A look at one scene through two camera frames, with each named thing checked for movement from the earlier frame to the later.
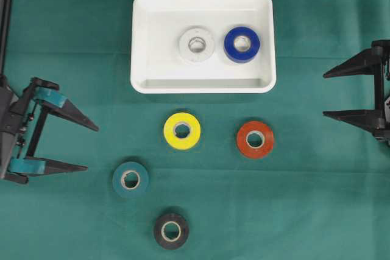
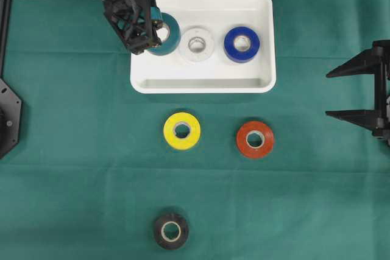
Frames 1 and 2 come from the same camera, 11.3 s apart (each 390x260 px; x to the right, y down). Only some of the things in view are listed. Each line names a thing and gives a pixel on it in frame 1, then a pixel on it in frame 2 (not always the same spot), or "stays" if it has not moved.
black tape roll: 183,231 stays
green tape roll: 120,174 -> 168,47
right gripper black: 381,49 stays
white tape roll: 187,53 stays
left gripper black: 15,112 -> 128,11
---
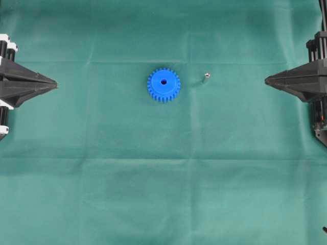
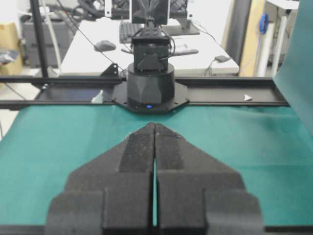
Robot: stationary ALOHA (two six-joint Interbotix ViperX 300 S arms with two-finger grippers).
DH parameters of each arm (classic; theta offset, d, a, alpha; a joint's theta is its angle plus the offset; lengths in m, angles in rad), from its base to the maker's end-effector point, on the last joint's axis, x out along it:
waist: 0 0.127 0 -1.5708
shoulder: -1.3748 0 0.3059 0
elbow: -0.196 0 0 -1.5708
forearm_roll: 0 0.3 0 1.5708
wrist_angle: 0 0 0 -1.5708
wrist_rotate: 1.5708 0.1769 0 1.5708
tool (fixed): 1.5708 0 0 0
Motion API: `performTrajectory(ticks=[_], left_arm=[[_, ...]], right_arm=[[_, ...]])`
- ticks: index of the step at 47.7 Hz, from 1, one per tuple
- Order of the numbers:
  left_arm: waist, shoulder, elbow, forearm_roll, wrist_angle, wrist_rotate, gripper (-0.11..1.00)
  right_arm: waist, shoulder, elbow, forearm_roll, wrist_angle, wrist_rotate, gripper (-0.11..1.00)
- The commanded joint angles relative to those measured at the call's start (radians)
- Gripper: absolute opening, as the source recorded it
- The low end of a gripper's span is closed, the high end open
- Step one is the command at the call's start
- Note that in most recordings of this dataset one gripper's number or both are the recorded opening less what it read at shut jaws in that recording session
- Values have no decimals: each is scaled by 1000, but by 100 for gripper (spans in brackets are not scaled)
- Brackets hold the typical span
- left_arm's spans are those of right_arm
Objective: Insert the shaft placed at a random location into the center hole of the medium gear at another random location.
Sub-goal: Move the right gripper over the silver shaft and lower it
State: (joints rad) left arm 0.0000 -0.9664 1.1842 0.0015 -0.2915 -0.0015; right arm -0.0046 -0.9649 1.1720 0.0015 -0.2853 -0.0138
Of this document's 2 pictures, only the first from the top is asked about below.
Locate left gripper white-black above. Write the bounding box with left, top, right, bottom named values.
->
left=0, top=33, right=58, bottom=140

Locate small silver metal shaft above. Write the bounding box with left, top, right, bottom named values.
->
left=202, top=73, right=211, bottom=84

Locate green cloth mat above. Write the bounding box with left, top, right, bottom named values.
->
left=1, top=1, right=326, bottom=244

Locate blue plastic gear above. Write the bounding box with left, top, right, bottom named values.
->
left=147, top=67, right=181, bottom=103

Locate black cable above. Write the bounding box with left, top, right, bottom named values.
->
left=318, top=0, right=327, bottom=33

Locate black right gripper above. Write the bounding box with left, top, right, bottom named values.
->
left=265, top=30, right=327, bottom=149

--- What you need to do ---
How many lines in the records contain the word "white"? Reply with that number only.

--- Result ---
2